La gola improvvisamente secca la fece deglutire a fatica mentre provava a tenere gli occhi fissi su Karim «Skye, puoi andare» bisbigliò con voce flebile percependo chiaramente il suo disagio, anche lui guardava di sottecchi il soldato, che camminò spedito verso la brandina poco distante da loro.

«Bene, ora dovrei mettermi le mutande, se vuoi assistere, accomodati pure» proruppe l'altro, afferrando un paio di boxer scuri da sotto alle lenzuola e portando le mani sui fianchi.

Se le goti di Skye poco prima erano tinte di un rosso acceso, ora sbiancarono.

«Ok!» disse esasperata, saltando subito all'in piedi. Quello era troppo.
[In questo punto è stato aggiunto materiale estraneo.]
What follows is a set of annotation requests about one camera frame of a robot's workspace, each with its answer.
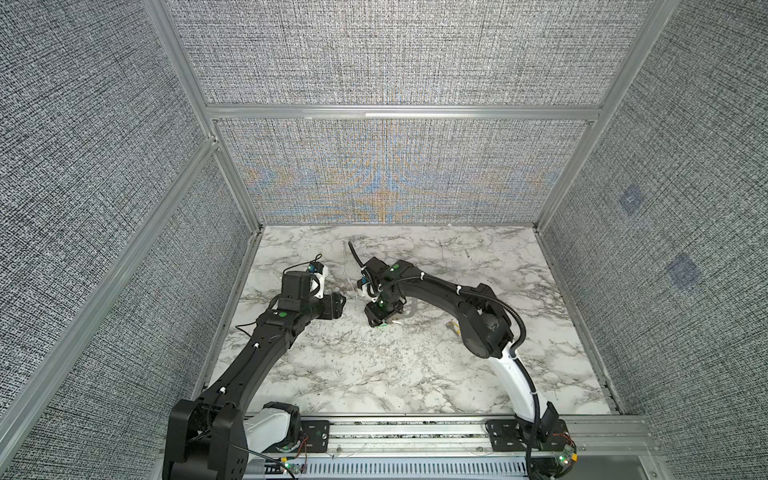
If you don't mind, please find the grey slotted cable duct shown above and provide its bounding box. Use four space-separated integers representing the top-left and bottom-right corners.
239 458 529 480

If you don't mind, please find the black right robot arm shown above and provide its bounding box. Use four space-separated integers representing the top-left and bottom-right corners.
356 257 578 479

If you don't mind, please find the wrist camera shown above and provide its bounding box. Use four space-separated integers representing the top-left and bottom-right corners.
357 266 386 302
281 260 327 301

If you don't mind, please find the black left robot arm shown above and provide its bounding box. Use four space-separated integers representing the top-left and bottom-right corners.
161 260 346 479

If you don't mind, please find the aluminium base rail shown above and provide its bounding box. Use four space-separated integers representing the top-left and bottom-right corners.
155 413 655 463

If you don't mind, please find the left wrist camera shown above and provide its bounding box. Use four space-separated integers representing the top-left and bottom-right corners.
281 260 327 301

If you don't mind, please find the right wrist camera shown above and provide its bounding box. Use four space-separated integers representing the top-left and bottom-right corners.
357 266 386 302

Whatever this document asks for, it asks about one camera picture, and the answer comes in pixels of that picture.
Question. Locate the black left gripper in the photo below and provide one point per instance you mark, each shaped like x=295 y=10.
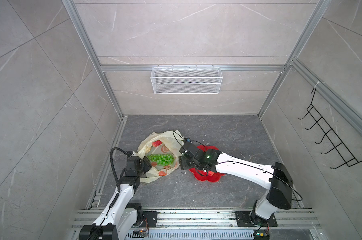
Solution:
x=147 y=164

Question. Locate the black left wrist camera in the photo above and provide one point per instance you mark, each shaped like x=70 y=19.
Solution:
x=133 y=167

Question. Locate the aluminium frame rail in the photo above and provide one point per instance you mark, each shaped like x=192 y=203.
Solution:
x=78 y=25

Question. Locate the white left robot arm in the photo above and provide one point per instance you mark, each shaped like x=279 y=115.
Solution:
x=120 y=215

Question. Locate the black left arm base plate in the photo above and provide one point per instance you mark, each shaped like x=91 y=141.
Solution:
x=146 y=219

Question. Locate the red fake strawberry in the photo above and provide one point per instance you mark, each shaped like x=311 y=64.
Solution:
x=157 y=143

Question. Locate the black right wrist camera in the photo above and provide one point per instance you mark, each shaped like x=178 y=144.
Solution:
x=188 y=148

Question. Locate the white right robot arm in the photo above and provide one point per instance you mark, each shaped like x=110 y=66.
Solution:
x=275 y=179

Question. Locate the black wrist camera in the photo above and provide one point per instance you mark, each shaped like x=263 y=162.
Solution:
x=188 y=148
x=133 y=167

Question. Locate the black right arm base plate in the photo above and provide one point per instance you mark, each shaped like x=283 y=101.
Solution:
x=248 y=219

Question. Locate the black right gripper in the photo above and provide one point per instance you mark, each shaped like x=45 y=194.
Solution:
x=182 y=160

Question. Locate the red flower-shaped plate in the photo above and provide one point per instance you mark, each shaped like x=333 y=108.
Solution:
x=210 y=176

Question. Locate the green fake grape bunch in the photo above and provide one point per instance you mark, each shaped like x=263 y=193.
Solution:
x=161 y=159

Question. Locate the white wire mesh basket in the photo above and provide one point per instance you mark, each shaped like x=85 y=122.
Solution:
x=186 y=80

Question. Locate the cream plastic bag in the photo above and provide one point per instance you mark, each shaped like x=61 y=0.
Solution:
x=163 y=152

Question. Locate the black wire hook rack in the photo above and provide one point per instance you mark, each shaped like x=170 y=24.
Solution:
x=328 y=133

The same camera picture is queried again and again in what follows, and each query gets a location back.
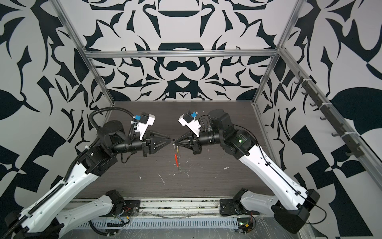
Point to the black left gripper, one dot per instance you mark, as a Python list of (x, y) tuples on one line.
[(145, 146)]

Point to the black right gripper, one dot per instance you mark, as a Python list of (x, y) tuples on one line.
[(196, 145)]

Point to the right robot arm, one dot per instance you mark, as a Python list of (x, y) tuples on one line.
[(290, 203)]

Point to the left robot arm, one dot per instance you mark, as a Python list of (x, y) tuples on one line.
[(48, 219)]

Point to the small circuit board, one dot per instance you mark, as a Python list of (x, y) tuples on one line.
[(245, 225)]

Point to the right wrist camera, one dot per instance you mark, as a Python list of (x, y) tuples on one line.
[(189, 119)]

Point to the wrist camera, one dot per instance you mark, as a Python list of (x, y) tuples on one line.
[(189, 119), (141, 122)]

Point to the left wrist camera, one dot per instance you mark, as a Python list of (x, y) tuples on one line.
[(141, 122)]

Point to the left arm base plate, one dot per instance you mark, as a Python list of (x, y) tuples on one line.
[(129, 208)]

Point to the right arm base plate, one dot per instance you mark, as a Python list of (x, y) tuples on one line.
[(231, 207)]

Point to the slotted cable duct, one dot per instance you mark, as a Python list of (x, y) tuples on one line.
[(161, 223)]

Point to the wall hook rack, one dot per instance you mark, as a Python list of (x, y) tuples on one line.
[(331, 115)]

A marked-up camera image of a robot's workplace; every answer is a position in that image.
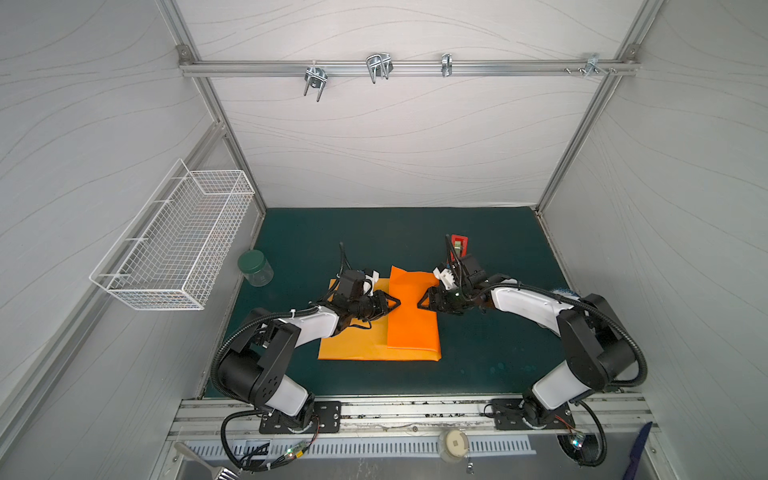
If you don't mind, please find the orange wrapping paper sheet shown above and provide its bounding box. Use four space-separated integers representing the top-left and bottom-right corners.
318 266 442 362

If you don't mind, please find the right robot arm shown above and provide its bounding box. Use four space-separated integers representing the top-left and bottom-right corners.
417 255 649 416

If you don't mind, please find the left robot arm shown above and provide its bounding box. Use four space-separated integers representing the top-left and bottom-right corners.
210 270 401 424

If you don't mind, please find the red tape dispenser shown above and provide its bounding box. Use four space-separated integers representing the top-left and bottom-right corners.
450 234 469 257

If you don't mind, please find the green table mat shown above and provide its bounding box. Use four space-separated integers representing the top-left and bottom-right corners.
229 207 567 396

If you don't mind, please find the blue white ceramic bowl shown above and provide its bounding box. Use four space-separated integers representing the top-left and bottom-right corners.
552 288 580 300

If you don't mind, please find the green lidded glass jar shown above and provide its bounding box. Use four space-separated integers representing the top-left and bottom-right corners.
238 249 274 287

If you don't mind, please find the metal spatula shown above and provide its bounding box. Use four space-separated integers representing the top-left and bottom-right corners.
173 442 239 480

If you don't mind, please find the metal U-bolt clamp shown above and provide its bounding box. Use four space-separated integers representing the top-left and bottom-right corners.
303 66 328 102
365 52 393 84

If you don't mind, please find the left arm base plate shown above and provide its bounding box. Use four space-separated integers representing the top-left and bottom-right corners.
259 397 341 435

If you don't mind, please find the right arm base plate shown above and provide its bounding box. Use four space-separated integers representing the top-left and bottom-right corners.
482 397 576 431

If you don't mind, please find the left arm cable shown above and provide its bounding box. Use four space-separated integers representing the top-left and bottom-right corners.
216 410 322 474

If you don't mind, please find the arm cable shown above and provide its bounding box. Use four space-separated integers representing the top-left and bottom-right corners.
216 410 322 474
556 400 611 468

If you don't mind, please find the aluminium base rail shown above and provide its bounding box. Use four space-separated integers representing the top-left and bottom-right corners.
167 392 656 440

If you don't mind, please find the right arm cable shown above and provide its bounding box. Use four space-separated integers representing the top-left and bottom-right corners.
556 400 611 468

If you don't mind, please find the white vented cable duct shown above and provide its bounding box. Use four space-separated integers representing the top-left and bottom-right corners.
183 435 537 462

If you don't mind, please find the white wire basket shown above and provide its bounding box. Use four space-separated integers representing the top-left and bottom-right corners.
89 159 254 311

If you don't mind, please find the blue handled tool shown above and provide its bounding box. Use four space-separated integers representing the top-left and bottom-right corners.
622 422 653 480

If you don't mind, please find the metal bracket with bolts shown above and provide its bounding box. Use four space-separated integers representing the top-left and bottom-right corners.
564 54 617 78

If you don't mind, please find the aluminium crossbar rail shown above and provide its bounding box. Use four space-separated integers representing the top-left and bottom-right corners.
180 56 641 78
Non avrebbe voluto dargliela vinta cosi facilmente, ma non poteva sentirsi più agitata e in fiamme di cosi.

Wave rientrò nella camera, saettò lo sguardo da Saleem mezzo nudo di fronte a Skye e Karim, poi sospirò rumorosamente, capendo anche lui quali erano state le intenzioni del superiore.

«Tranquilla, ci sarò io questa sera se Karim avrà bisogno» le disse, rivolgendo poi gli occhi verdi verso il ragazzo supino, che annuì debolmente per convincere Skye.

«Grazie» riuscì a dire sforzandosi di non balbettare, voltandosi di schiena verso Karim proferì «Cerca di riposare» poi si rivoltò verso tutti «Se ha bisogno di qualsiasi cosa, chiamatemi» aggiunse incamminandosi alla porta, per farlo dovette passare anche accanto a Saleem, con la pelle umida che brillava e l'odore che invase le sue narici, lasciò che i suoi occhi si chiudessero per un istante, assaporando se possibile meglio quella scena.

Una volta che fu fuori, si appoggiò al muro spoglio, sentendo un vivido calore espandersi in tutto lo stomaco, avrebbe voluto non provare quelle sensazione contradditorie, voleva sentire la preoccupazione pungente per Karim e concentrarsi solo su quella, ma Saleem destabilizzava sempre i suoi piani.

Non era mai stata superficiale, una che apprezzava soltanto la bellezza effimera eppure...L'avrebbe osservato per ore se ne ha avesse avuto la possibilità.

Ispirò dal naso ed espirò dalla bocca più volte, ricomponendosi.

Skye incassava i colpi rimanendo in disparte quando lui aveva finto di dimenticare la notte alla torre, poi la prima notte alla base, ferendola quasi. Anche questa volta aveva vinto lui, si disse, ma prima o poi, avrebbe avuto la sua rivincita.